■ Task prompt ■
Where the data below shows a picture, leave that picture out and copy the rest exactly.
### Given material ###
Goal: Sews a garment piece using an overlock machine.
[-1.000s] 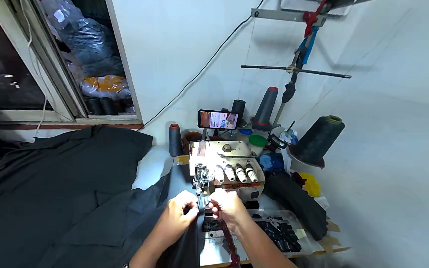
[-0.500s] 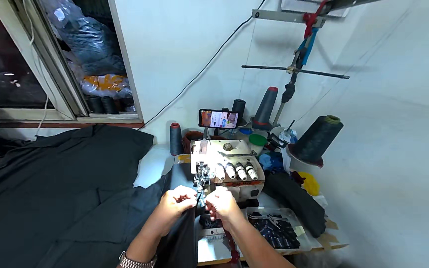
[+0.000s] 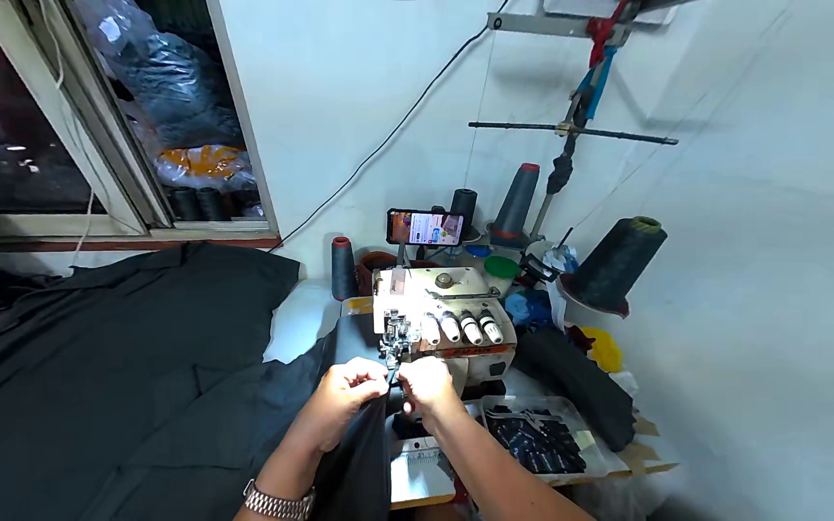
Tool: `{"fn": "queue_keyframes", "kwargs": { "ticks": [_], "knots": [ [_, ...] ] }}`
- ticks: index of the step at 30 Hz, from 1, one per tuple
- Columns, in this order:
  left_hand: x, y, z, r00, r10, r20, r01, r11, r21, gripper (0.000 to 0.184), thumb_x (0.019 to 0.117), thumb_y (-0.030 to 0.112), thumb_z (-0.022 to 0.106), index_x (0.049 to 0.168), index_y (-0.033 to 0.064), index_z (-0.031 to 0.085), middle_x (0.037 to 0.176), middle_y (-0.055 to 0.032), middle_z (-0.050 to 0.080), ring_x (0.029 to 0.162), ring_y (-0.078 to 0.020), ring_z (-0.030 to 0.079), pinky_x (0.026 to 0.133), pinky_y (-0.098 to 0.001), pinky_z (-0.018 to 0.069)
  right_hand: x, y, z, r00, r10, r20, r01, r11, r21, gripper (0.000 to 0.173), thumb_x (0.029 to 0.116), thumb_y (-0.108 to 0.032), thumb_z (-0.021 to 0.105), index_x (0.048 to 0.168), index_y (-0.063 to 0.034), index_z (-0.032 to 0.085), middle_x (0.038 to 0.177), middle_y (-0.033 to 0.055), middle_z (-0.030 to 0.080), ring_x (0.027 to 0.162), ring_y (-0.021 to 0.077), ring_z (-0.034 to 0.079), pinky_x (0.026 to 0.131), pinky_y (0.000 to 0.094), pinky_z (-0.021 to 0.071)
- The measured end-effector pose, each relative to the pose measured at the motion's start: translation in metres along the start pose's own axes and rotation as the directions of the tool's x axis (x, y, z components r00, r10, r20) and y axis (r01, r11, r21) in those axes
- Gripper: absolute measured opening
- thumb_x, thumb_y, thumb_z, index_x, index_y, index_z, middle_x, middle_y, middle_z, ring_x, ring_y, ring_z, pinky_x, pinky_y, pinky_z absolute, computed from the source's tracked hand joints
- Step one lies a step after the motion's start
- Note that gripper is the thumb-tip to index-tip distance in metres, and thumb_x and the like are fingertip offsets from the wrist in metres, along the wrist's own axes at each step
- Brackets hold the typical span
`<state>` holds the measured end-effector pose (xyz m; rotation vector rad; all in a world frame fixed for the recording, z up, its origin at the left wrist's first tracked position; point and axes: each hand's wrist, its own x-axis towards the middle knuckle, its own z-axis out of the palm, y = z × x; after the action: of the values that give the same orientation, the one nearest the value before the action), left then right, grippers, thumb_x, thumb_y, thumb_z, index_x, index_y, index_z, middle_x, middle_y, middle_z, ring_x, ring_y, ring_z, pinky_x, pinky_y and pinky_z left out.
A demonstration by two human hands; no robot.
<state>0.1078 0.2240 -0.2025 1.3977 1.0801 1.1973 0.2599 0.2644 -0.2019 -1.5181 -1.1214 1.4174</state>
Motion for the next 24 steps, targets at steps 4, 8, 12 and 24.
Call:
{"fn": "queue_keyframes", "kwargs": {
  "ticks": [4, 8, 12, 24],
  "knots": [
    [0.000, 0.004, 0.001, 0.999, -0.041, -0.003, 0.041, 0.999, -0.032, 0.014, 0.0899, -0.004, 0.064, 0.081, 0.0054, 0.070, 0.098, -0.0040, 0.071, 0.091, -0.0095, 0.065, 0.082, -0.0255, 0.0535, 0.000, 0.002, 0.003, 1.000, -0.019, -0.024, 0.019, 1.000, 0.000, 0.019, 0.0999, -0.008, 0.062, 0.083, 0.0019, 0.060, 0.068, 0.0061, 0.051, 0.048, 0.0104, 0.047, 0.046, 0.0237, 0.0432],
    [0.000, 0.001, 0.003, 1.000, -0.025, -0.010, 0.024, 0.999, -0.023, 0.015, 0.0884, -0.004, 0.065, 0.079, 0.0055, 0.071, 0.101, -0.0047, 0.070, 0.092, -0.0101, 0.065, 0.083, -0.0252, 0.0538, -0.001, 0.003, 0.002, 1.000, -0.024, -0.018, 0.024, 1.000, 0.010, 0.023, 0.0990, -0.006, 0.063, 0.077, -0.0008, 0.056, 0.065, 0.0048, 0.049, 0.047, 0.0101, 0.045, 0.044, 0.0231, 0.0413],
    [-0.001, -0.001, 0.004, 1.000, -0.011, -0.012, 0.011, 1.000, -0.019, 0.015, 0.0871, -0.006, 0.067, 0.078, 0.0050, 0.071, 0.102, -0.0058, 0.070, 0.092, -0.0109, 0.065, 0.082, -0.0250, 0.0544, 0.001, 0.003, 0.001, 1.000, -0.025, 0.000, 0.025, 1.000, -0.007, 0.025, 0.0996, -0.007, 0.062, 0.076, -0.0007, 0.057, 0.064, 0.0043, 0.048, 0.047, 0.0098, 0.045, 0.045, 0.0229, 0.0412],
    [-0.029, -0.048, 0.030, 0.880, 0.469, 0.081, -0.344, 0.508, 0.789, 0.023, 0.0910, 0.014, 0.053, 0.092, 0.0111, 0.075, 0.128, -0.0036, 0.070, 0.127, -0.0250, 0.060, 0.109, -0.0528, 0.0408, -0.014, 0.087, 0.003, 0.701, -0.697, -0.152, 0.687, 0.717, -0.119, 0.011, 0.0931, -0.007, 0.061, 0.098, 0.0020, 0.065, 0.087, 0.0072, 0.065, 0.076, 0.0091, 0.063, 0.069, 0.0239, 0.0541]
  ]
}}
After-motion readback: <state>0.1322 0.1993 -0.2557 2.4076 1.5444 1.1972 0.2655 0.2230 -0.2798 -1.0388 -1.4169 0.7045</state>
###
■ Your response ■
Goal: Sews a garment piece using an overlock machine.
[-1.000s] 
[-0.500s] 
[+0.000s] 
Tool: `{"fn": "queue_keyframes", "kwargs": { "ticks": [_], "knots": [ [_, ...] ] }}`
- ticks: index of the step at 30 Hz, from 1, one per tuple
- Columns, in this order:
  left_hand: x, y, z, r00, r10, r20, r01, r11, r21, gripper (0.000 to 0.184), thumb_x (0.019 to 0.117), thumb_y (-0.030 to 0.112), thumb_z (-0.022 to 0.106), index_x (0.049 to 0.168), index_y (-0.033 to 0.064), index_z (-0.031 to 0.085), middle_x (0.037 to 0.176), middle_y (-0.055 to 0.032), middle_z (-0.050 to 0.080), ring_x (0.029 to 0.162), ring_y (-0.078 to 0.020), ring_z (-0.030 to 0.079), pinky_x (0.026 to 0.133), pinky_y (-0.098 to 0.001), pinky_z (-0.018 to 0.069)
  right_hand: x, y, z, r00, r10, r20, r01, r11, r21, gripper (0.000 to 0.173), thumb_x (0.029 to 0.116), thumb_y (-0.108 to 0.032), thumb_z (-0.021 to 0.105), index_x (0.048 to 0.168), index_y (-0.063 to 0.034), index_z (-0.032 to 0.085), middle_x (0.038 to 0.177), middle_y (-0.033 to 0.055), middle_z (-0.030 to 0.080), ring_x (0.027 to 0.162), ring_y (-0.021 to 0.077), ring_z (-0.034 to 0.079), pinky_x (0.026 to 0.131), pinky_y (0.000 to 0.094), pinky_z (-0.021 to 0.071)
- The measured end-effector pose, each relative to the pose measured at the motion's start: translation in metres along the start pose's own axes and rotation as the directions of the tool's x axis (x, y, z components r00, r10, r20) and y axis (r01, r11, r21) in those axes
- Gripper: absolute measured opening
- thumb_x, thumb_y, thumb_z, index_x, index_y, index_z, middle_x, middle_y, middle_z, ring_x, ring_y, ring_z, pinky_x, pinky_y, pinky_z absolute, computed from the source's tracked hand joints
- Step one lies a step after the motion's start
- Note that gripper is the thumb-tip to index-tip distance in metres, and thumb_x and the like are fingertip offsets from the wrist in metres, along the wrist's own axes at each step
- Brackets hold the typical span
`<state>` holds the measured end-effector pose (xyz m; rotation vector rad; all in a world frame fixed for the recording, z up, its origin at the left wrist's first tracked position; point and axes: each hand's wrist, its own x-axis towards the middle knuckle, its own z-axis out of the palm, y = z × x; after the action: of the values that give the same orientation, the one nearest the value before the action), left then right, grippers, thumb_x, thumb_y, thumb_z, index_x, index_y, index_z, middle_x, middle_y, middle_z, ring_x, ring_y, ring_z, pinky_x, pinky_y and pinky_z left out.
A demonstration by two human hands; no robot.
<state>0.1078 0.2240 -0.2025 1.3977 1.0801 1.1973 0.2599 0.2644 -0.2019 -1.5181 -1.1214 1.4174</state>
Motion for the next 24 steps, targets at steps 4, 8, 12 and 24.
Call:
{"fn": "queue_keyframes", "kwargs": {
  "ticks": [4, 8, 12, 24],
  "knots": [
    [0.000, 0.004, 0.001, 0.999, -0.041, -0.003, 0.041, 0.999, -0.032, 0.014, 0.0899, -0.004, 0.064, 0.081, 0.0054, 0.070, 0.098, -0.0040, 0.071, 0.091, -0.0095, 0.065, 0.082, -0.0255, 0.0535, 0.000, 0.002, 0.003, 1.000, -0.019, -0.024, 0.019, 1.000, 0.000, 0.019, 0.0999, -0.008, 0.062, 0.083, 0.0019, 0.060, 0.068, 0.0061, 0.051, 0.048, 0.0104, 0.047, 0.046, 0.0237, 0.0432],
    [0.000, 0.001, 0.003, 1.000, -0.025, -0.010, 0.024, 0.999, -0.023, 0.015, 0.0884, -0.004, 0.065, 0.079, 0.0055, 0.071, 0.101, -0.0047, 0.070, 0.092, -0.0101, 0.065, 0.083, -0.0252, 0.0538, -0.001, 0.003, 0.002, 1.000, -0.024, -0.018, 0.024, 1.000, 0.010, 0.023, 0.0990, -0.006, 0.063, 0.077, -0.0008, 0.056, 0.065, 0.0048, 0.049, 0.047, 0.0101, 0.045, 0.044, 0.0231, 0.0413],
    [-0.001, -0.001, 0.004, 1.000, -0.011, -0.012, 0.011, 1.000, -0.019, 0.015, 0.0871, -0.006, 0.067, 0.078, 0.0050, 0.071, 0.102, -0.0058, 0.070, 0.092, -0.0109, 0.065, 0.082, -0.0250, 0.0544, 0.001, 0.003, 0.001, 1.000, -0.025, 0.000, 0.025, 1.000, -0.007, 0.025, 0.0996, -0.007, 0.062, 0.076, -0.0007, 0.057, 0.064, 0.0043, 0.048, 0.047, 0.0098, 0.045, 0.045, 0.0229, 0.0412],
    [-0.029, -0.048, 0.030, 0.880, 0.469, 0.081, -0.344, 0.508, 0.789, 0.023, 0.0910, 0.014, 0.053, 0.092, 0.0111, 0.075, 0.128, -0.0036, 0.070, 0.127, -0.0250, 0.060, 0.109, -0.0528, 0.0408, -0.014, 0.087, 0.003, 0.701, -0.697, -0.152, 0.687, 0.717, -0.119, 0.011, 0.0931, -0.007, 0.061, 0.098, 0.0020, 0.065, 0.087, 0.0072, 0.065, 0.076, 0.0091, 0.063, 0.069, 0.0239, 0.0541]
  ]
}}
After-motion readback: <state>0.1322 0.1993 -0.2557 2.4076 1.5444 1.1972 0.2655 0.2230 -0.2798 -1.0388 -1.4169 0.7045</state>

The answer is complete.